|
|
|
|
|
by jerf
1486 days ago
|
|
Unfortunately, the problem here is programmers moreso than formats. It literally doesn't matter what you specify, programmers will not implement it to a T. Most programmers simply don't know that every single detail matters. Many of those who may have some idea don't really care, since they can't imagine how something like this could happen. It's not just XML. It's every ecosystem I've ever used. Push it around the edges and you will find things. This is neat, not because it is special to JSON in particular but because it's an example of examining a good chunk of a large ecosystem: https://seriot.ch/projects/parsing_json.html Consider this is likely to be true in any ecosystem that doesn't make it a top priority to avoid. |
|
For example how many Protobuf parser libraries have security bugs? I'm guessing very few because the standard is nice and simple, and it's very clearly defined without much "it's probably like this" wiggle room (much easier for binary formats!).

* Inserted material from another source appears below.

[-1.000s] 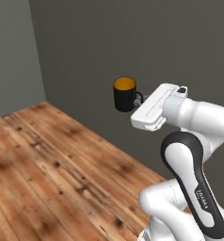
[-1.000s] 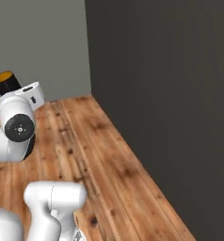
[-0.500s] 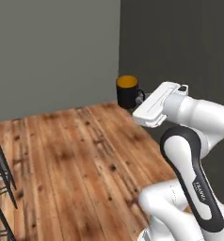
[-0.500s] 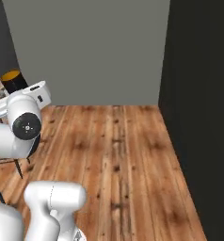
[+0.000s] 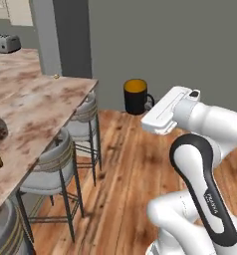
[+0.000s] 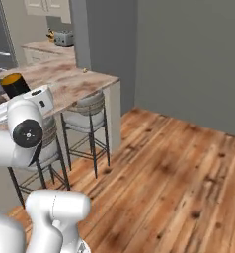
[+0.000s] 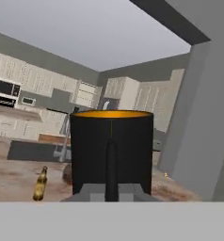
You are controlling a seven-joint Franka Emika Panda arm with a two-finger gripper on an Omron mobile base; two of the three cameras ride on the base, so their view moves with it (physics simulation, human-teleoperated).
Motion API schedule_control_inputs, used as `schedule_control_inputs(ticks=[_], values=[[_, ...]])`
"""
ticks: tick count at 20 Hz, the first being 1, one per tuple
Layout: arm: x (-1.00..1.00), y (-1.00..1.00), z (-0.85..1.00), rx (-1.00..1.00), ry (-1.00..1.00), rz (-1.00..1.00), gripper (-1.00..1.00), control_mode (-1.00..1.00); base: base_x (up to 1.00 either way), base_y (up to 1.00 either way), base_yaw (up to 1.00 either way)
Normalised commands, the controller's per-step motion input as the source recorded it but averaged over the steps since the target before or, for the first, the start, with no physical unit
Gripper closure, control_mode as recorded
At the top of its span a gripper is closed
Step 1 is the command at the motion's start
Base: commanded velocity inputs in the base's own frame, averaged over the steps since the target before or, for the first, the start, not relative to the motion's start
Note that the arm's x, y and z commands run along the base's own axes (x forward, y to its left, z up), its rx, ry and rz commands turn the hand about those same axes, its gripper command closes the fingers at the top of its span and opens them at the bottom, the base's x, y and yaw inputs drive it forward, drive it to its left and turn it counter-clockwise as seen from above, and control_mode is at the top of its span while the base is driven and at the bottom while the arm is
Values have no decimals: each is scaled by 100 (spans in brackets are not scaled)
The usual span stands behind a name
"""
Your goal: Open the cabinet directly in front. Then move the beer and the mug to the dining counter with the jar on it.
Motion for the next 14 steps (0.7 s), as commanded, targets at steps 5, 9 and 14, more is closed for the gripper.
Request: schedule_control_inputs(ticks=[5,9,14], values=[[0,0,0,0,0,0,100,100,55,-2,88],[0,0,0,0,0,0,100,100,91,-56,53],[0,0,0,0,0,0,100,100,92,-100,32]])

XML had a ton of unnecessary complexity that could have been avoided to make implementations simpler. I haven't actually read this bug so let's see if it was one of:
* Closing tags having to repeat the name / two different ways of closing tags.
* CDATA
* Namespaces (especially how they are defined)
* &entities;
Edit: Ha it wasn't any of those - but it was still an issue with text based formats. Seems like Expat assumes the content is valid UTF-8 (and doesn't validate it), while Gloox assumes it is ASCII. Obviously this couldn't have happened with binary formats.
If you care about security DON'T USE TEXT FORMATS!